The support is automatic, Pikafish attempts to use large pages when available and will fall back to regular memory allocation when this is not the case.
Typical increases are 5-10% in terms of nodes per second, but speed increases up to 30% have been measured.

Linux

Large page support on Linux is obtained by the Linux kernel transparent huge pages functionality. Typically, transparent huge pages are already enabled, and no configuration is needed.

Windows

The use of large pages requires "Lock Pages in Memory" privilege. See Enable the Lock Pages in Memory Option (Windows) on how to enable this privilege, then run RAMMap to double-check that large pages are used.
We suggest that you reboot your computer after you have enabled large pages, because long Windows sessions suffer from memory fragmentation, which may prevent Pikafish from getting large pages: a fresh session is better in this regard.

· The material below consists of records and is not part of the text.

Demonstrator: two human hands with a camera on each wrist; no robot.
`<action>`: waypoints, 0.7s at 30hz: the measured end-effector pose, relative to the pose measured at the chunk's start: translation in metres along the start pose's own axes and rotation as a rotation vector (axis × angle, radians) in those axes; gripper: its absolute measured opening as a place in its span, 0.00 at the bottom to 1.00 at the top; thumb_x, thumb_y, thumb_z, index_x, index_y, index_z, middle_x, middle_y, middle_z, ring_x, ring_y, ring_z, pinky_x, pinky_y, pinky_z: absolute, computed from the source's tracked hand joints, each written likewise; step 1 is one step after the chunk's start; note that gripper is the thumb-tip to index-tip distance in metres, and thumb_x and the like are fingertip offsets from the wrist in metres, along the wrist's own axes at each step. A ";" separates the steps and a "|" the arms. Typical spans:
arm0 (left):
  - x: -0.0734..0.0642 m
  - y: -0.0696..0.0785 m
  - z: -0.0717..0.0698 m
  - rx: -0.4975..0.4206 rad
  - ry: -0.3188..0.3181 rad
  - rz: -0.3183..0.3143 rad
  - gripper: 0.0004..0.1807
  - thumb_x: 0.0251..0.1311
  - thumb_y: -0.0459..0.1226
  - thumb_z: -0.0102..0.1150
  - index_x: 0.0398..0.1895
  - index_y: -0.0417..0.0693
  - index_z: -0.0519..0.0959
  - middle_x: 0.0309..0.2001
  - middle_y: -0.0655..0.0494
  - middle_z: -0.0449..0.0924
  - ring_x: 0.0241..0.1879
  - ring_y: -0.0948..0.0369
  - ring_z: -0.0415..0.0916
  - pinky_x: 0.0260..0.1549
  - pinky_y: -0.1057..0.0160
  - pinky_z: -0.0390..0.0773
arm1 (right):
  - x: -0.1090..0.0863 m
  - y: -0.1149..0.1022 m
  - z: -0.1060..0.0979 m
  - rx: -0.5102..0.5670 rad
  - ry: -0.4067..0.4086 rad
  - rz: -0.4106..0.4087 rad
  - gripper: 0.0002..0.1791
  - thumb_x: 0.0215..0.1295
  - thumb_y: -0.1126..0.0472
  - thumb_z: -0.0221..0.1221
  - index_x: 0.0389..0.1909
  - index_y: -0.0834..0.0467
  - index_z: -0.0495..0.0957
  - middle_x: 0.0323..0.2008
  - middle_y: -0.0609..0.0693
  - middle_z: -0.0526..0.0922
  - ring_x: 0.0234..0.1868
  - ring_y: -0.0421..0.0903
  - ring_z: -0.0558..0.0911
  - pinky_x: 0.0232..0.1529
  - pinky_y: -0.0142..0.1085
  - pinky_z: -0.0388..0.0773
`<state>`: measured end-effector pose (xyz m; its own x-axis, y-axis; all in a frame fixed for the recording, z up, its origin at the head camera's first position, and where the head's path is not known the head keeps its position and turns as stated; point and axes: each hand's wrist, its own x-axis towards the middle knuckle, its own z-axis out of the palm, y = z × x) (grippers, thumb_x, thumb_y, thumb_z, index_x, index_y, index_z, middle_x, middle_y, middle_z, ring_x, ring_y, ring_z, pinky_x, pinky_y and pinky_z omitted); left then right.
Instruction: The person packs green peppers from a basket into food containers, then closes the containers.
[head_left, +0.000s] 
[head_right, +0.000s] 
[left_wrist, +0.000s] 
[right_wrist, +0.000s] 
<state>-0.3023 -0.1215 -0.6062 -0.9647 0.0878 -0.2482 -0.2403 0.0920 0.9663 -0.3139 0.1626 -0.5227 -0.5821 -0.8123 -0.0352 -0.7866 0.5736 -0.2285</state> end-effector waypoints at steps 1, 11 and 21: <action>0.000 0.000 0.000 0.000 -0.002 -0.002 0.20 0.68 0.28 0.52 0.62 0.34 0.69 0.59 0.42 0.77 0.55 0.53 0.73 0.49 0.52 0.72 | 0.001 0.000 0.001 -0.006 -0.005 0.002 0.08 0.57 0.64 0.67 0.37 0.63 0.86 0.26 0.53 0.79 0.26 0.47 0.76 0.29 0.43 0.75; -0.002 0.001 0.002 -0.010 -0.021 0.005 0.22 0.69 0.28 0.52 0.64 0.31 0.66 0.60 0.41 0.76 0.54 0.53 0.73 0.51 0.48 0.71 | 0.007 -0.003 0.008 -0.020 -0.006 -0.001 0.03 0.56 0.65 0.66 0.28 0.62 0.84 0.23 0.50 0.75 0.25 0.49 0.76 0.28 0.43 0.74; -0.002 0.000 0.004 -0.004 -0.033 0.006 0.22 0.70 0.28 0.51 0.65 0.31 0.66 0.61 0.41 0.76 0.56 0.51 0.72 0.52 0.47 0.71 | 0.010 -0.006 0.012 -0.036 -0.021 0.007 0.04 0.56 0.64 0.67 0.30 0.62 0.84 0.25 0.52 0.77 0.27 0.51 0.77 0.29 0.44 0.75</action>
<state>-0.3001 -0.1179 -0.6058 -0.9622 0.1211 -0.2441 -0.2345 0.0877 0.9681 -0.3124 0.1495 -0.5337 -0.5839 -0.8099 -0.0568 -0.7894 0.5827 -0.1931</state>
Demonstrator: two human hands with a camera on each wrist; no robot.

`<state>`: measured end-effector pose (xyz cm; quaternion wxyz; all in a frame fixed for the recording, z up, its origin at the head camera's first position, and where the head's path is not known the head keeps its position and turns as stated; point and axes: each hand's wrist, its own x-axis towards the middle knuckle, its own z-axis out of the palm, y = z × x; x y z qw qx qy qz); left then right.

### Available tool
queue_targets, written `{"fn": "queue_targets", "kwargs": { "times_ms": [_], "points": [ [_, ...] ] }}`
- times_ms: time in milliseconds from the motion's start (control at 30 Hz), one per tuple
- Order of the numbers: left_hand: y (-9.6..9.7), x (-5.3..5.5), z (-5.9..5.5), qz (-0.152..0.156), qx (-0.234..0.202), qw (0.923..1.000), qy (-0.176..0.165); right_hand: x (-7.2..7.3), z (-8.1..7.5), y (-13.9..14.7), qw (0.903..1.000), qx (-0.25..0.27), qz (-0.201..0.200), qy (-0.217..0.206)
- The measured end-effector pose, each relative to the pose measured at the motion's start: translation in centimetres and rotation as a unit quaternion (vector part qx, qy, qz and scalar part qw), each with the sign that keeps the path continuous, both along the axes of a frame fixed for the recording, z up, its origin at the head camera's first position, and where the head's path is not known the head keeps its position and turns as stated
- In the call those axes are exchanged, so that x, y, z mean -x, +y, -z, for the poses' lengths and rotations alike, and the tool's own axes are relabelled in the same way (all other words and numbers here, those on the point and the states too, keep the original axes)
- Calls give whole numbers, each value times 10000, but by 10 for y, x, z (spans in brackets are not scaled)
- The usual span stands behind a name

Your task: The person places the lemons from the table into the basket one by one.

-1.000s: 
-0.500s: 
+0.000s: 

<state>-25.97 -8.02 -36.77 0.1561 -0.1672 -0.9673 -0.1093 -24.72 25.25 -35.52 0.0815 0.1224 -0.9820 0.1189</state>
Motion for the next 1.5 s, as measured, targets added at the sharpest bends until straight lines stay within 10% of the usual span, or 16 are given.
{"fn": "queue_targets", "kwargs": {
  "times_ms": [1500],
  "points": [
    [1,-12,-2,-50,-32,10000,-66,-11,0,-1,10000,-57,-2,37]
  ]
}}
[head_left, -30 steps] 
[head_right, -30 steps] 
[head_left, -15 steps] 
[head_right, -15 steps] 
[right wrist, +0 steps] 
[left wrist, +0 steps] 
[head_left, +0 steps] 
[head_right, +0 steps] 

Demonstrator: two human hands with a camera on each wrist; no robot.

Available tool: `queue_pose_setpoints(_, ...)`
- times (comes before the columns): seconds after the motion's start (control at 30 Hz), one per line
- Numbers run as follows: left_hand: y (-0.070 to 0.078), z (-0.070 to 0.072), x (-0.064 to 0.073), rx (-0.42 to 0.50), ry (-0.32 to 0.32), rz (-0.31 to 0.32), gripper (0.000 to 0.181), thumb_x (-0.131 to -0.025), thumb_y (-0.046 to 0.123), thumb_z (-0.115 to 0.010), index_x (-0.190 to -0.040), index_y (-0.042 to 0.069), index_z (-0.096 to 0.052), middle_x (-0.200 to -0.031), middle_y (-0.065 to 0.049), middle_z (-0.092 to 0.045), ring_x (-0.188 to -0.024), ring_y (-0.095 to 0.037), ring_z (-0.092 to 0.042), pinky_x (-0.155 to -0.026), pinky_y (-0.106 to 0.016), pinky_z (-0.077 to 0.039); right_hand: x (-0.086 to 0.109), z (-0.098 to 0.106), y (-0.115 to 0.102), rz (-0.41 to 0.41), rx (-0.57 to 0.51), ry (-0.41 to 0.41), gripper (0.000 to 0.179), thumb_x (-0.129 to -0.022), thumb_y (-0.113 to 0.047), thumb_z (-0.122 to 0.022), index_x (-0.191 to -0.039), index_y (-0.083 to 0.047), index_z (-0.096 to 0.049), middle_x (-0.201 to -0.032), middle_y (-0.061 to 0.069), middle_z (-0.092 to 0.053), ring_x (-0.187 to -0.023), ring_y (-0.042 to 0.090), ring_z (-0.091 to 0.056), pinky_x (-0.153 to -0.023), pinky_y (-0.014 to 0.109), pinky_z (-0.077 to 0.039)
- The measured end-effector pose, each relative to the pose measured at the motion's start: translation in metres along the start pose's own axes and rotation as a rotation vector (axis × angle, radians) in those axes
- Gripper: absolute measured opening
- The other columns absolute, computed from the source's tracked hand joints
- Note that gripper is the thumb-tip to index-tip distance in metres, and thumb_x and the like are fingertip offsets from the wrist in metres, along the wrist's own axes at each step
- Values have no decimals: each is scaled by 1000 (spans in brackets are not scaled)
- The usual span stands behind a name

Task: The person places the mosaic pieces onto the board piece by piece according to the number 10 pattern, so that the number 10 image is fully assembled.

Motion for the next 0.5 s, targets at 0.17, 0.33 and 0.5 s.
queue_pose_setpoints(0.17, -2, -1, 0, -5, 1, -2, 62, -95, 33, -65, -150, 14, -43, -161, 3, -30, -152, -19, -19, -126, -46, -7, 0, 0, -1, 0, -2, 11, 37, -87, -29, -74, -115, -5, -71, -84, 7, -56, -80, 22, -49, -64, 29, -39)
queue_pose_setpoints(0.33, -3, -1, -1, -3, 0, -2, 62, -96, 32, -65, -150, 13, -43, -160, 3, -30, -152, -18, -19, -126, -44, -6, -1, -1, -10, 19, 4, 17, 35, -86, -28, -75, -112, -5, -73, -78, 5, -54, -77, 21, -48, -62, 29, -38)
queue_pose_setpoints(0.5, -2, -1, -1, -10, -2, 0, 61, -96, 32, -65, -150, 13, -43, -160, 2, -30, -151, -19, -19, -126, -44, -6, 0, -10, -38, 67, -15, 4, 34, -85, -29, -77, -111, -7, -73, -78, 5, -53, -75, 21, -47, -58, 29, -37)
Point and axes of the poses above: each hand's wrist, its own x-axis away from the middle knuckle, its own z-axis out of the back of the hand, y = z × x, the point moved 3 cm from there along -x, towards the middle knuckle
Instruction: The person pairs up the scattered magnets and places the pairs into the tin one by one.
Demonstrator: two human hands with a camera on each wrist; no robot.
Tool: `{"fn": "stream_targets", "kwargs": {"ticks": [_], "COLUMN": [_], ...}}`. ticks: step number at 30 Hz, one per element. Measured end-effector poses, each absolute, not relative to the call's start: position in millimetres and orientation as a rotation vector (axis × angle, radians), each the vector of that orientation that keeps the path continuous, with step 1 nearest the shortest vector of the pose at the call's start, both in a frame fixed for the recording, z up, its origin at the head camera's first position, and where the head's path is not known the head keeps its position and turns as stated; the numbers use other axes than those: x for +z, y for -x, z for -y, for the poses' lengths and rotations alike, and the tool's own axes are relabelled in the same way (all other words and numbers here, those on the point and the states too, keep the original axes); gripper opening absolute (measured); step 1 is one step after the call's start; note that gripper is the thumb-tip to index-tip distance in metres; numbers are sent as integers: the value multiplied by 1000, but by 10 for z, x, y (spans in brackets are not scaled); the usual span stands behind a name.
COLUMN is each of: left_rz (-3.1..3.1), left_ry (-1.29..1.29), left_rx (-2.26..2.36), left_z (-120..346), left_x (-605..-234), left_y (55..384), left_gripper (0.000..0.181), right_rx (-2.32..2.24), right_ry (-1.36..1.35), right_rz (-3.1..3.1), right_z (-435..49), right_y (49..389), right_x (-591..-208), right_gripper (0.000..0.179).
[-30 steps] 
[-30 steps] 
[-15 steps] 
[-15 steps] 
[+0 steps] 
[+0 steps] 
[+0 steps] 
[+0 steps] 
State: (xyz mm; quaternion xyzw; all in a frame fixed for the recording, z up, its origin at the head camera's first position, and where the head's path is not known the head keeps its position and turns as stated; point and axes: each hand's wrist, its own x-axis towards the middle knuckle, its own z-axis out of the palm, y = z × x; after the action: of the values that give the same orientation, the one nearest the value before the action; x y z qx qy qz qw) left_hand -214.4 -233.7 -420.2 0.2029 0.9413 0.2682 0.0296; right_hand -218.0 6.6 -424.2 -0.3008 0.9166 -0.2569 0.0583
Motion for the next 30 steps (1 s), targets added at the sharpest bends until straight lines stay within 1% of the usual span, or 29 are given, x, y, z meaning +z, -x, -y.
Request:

Measure the speed of Pikafish

The "speed of Pikafish" is the number of nodes (positions) Pikafish can search per second. Nodes per second (nps) is a useful benchmark number as the same version of Pikafish playing will play stronger with larger nps. Different versions of Pikafish will play at different nps, for example, if the NNUE network architecture changes, but in this case the nps difference is not related to the strength difference.

Notes:

  • Stop all other applications when measuring the speedup of Pikafish
  • Run at least 20 default benches (depth 13) for each build of Pikafish to have accurate measures
  • A speedup of 0.3% could be meaningless (i.e. within the measurement noise)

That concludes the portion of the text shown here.